Em comunicado, a Fiequimetal afirma que a administração, liderada agora por Paula Amorim, «continua a não apresentar propostas que permitam alcançar um acordo duradouro, com manutenção de direitos e melhoria das condições de vida e de trabalho de todos os trabalhadores».

O pré-aviso de greve tem os seguintes objectivos: parar a ofensiva da administração contra a contratação colectiva e os direitos sociais; melhorar os salários e a distribuição da riqueza produzida pelos trabalhadores; impedir a eliminação de direitos específicos dos trabalhadores de turnos.

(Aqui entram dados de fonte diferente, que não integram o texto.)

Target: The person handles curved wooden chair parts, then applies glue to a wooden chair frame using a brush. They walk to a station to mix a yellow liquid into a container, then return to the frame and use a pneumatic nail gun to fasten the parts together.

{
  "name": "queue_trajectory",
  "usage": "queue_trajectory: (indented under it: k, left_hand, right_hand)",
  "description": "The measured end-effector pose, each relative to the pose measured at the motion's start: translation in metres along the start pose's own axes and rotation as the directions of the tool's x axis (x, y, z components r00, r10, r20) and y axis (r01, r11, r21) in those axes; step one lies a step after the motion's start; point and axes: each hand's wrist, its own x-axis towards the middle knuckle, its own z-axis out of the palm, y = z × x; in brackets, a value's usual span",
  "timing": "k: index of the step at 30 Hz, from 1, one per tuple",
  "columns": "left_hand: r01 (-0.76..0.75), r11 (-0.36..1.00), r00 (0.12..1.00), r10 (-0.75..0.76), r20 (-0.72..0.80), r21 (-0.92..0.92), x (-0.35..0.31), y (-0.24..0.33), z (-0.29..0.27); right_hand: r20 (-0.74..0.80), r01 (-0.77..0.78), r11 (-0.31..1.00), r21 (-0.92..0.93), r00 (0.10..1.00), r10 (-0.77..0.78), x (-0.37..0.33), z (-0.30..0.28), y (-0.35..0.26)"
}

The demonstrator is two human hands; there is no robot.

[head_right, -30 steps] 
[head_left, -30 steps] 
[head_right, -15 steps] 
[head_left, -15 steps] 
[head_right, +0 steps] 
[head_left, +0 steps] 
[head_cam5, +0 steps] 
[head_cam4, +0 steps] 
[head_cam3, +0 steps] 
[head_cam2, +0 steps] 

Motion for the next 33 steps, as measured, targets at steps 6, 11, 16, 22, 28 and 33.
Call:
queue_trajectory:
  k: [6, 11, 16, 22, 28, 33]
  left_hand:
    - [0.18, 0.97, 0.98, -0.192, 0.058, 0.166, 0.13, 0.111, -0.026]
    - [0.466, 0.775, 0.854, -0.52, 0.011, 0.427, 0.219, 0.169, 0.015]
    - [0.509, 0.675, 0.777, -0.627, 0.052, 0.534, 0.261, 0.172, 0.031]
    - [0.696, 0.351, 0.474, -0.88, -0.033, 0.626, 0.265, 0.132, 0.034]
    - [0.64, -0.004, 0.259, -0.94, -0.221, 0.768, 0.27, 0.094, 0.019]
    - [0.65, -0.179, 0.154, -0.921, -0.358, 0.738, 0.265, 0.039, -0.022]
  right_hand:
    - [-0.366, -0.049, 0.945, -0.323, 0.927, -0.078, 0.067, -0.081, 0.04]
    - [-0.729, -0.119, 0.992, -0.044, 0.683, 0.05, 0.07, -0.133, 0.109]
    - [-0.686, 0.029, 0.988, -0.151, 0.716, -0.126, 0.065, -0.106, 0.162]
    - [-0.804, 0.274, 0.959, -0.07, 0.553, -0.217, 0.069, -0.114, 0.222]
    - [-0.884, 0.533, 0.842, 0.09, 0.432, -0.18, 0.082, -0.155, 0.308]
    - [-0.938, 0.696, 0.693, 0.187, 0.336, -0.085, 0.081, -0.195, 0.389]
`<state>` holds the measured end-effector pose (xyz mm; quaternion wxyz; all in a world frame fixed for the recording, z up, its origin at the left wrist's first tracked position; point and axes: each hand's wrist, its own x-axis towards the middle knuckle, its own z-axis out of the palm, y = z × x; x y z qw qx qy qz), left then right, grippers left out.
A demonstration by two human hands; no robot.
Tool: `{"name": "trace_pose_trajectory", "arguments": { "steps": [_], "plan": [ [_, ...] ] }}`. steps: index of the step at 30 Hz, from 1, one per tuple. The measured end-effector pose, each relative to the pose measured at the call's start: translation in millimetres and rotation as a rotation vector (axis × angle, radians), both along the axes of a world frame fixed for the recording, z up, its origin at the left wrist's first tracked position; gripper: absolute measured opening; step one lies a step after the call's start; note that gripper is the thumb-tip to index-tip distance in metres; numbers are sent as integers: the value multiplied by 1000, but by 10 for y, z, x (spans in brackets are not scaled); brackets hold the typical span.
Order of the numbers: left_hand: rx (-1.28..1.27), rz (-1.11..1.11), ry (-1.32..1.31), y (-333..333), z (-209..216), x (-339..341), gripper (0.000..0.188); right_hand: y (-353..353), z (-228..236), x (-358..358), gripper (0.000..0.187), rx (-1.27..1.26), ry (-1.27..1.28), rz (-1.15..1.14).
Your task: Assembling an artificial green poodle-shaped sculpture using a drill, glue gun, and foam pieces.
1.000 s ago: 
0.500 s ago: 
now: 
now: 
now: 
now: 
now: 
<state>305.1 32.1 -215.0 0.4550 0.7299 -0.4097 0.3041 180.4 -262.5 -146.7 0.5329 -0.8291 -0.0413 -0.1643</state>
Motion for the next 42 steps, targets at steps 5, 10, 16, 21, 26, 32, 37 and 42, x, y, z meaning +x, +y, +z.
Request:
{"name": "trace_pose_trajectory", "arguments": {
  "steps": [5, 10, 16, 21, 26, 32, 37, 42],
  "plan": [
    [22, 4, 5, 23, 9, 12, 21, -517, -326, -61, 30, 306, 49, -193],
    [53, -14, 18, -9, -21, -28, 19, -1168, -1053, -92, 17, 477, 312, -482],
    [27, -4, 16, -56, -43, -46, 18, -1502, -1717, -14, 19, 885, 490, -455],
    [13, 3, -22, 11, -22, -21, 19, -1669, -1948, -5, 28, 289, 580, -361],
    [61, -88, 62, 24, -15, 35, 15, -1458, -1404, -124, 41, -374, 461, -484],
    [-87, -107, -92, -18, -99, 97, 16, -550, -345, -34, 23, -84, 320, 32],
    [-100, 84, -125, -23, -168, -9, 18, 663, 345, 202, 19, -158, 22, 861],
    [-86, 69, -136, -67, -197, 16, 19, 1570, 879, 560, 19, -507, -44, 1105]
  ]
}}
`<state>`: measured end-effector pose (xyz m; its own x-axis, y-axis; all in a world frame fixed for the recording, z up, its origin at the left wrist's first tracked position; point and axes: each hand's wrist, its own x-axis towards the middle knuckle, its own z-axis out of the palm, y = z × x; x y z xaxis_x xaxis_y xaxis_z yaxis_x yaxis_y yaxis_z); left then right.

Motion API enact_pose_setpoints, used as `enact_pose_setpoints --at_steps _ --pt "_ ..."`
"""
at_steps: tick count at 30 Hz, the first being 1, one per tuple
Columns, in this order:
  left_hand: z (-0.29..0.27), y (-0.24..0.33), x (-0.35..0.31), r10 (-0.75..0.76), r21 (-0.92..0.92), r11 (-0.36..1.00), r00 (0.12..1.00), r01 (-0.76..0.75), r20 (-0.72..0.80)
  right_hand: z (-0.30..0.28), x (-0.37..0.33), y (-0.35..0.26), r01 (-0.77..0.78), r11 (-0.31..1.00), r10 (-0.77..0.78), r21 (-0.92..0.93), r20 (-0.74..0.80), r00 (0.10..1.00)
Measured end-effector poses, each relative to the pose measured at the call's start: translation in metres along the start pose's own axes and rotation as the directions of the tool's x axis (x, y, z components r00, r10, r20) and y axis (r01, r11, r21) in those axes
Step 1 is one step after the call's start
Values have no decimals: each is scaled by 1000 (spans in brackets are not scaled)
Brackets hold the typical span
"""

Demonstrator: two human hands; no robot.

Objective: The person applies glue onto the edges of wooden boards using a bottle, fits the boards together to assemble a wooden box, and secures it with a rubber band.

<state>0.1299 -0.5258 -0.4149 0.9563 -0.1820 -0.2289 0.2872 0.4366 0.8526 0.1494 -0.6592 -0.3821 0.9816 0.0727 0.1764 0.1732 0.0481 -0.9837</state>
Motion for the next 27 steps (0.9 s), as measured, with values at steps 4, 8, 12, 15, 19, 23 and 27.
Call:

Outras reivindicações passam pelo fim da desregulação e do aumento dos horários, incluindo o famigerado «banco de horas», que põe trabalhadores a «trabalhar mais por menos salário», e a defesa dos regimes de reformas, de saúde e outros benefícios sociais.

Na Refinaria de Sines, no Terminal de Sines e no Parque de Sines, a greve realiza-se das 0h de dia 17 às 24h de dia 23 de Dezembro e das 0h de dia 2 às 24h de dia 13 de Janeiro de 2019.

As organizações sindicais acrescentam que foi declarada greve a todo o trabalho suplementar para as 12 horas anteriores e as 12 horas subsequentes a cada período de greve.